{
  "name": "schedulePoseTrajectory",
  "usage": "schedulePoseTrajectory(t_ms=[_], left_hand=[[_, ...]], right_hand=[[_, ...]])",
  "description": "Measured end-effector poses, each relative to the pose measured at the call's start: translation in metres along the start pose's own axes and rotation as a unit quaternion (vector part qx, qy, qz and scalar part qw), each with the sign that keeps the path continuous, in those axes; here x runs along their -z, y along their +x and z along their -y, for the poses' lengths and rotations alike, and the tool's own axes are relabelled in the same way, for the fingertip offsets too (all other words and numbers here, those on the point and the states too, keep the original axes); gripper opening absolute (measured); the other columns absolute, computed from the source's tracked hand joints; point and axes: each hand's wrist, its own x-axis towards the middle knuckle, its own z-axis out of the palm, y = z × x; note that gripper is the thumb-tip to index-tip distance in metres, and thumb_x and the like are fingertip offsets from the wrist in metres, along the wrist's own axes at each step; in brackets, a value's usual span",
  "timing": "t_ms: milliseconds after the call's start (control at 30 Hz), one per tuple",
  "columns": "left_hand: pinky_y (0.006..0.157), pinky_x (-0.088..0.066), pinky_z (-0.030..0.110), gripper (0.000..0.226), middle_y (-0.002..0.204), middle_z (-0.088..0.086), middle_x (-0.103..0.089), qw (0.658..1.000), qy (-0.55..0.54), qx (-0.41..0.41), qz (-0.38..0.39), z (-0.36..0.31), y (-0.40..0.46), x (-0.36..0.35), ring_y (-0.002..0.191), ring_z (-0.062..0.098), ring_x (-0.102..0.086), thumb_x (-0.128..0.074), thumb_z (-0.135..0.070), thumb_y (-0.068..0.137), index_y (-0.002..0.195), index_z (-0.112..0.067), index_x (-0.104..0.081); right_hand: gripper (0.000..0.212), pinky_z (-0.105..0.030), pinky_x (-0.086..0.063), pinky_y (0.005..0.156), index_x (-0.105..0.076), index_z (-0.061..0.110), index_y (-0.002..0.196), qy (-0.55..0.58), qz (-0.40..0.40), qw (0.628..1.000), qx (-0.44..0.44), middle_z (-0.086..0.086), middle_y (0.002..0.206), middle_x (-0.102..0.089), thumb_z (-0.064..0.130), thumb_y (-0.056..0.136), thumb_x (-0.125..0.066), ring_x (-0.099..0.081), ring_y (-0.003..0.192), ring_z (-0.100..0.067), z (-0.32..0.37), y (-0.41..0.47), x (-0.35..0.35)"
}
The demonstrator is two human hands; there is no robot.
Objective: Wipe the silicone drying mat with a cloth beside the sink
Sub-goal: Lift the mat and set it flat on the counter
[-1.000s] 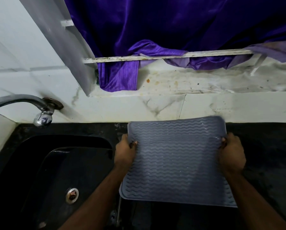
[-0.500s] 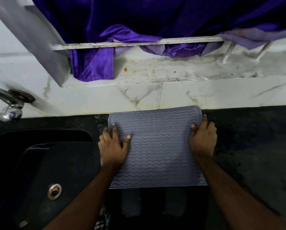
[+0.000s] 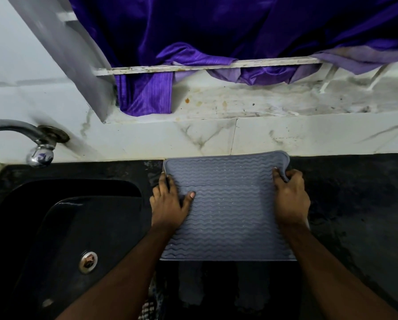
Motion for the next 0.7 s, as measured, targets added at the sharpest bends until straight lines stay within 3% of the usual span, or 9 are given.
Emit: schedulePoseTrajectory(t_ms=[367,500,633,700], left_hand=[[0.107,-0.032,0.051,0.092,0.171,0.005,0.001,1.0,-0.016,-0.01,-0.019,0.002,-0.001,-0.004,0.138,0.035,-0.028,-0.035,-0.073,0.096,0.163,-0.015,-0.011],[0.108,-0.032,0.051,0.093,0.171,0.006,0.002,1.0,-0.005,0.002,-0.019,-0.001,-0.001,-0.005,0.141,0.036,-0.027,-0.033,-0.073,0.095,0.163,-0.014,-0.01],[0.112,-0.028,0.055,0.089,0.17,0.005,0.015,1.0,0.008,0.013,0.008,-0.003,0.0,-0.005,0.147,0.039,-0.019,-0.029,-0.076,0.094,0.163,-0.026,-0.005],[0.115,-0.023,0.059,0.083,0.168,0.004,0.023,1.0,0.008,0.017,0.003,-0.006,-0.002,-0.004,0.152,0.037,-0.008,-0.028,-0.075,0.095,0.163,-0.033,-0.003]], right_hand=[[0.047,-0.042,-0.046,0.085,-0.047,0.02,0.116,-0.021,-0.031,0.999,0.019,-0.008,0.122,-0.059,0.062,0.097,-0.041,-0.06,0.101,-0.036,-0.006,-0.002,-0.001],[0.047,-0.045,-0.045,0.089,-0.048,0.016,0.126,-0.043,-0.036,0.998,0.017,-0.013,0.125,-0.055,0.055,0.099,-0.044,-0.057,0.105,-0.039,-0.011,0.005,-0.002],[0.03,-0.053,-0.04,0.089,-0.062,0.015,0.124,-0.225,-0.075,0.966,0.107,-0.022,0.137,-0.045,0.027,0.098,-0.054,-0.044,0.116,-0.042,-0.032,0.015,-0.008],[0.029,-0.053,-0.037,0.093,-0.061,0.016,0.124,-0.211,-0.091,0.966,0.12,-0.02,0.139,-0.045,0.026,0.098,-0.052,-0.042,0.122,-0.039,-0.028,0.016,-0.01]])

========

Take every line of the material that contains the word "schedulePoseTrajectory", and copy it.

▸ TASK ANSWER:
  "name": "schedulePoseTrajectory",
  "usage": "schedulePoseTrajectory(t_ms=[_], left_hand=[[_, ...]], right_hand=[[_, ...]])",
Emit: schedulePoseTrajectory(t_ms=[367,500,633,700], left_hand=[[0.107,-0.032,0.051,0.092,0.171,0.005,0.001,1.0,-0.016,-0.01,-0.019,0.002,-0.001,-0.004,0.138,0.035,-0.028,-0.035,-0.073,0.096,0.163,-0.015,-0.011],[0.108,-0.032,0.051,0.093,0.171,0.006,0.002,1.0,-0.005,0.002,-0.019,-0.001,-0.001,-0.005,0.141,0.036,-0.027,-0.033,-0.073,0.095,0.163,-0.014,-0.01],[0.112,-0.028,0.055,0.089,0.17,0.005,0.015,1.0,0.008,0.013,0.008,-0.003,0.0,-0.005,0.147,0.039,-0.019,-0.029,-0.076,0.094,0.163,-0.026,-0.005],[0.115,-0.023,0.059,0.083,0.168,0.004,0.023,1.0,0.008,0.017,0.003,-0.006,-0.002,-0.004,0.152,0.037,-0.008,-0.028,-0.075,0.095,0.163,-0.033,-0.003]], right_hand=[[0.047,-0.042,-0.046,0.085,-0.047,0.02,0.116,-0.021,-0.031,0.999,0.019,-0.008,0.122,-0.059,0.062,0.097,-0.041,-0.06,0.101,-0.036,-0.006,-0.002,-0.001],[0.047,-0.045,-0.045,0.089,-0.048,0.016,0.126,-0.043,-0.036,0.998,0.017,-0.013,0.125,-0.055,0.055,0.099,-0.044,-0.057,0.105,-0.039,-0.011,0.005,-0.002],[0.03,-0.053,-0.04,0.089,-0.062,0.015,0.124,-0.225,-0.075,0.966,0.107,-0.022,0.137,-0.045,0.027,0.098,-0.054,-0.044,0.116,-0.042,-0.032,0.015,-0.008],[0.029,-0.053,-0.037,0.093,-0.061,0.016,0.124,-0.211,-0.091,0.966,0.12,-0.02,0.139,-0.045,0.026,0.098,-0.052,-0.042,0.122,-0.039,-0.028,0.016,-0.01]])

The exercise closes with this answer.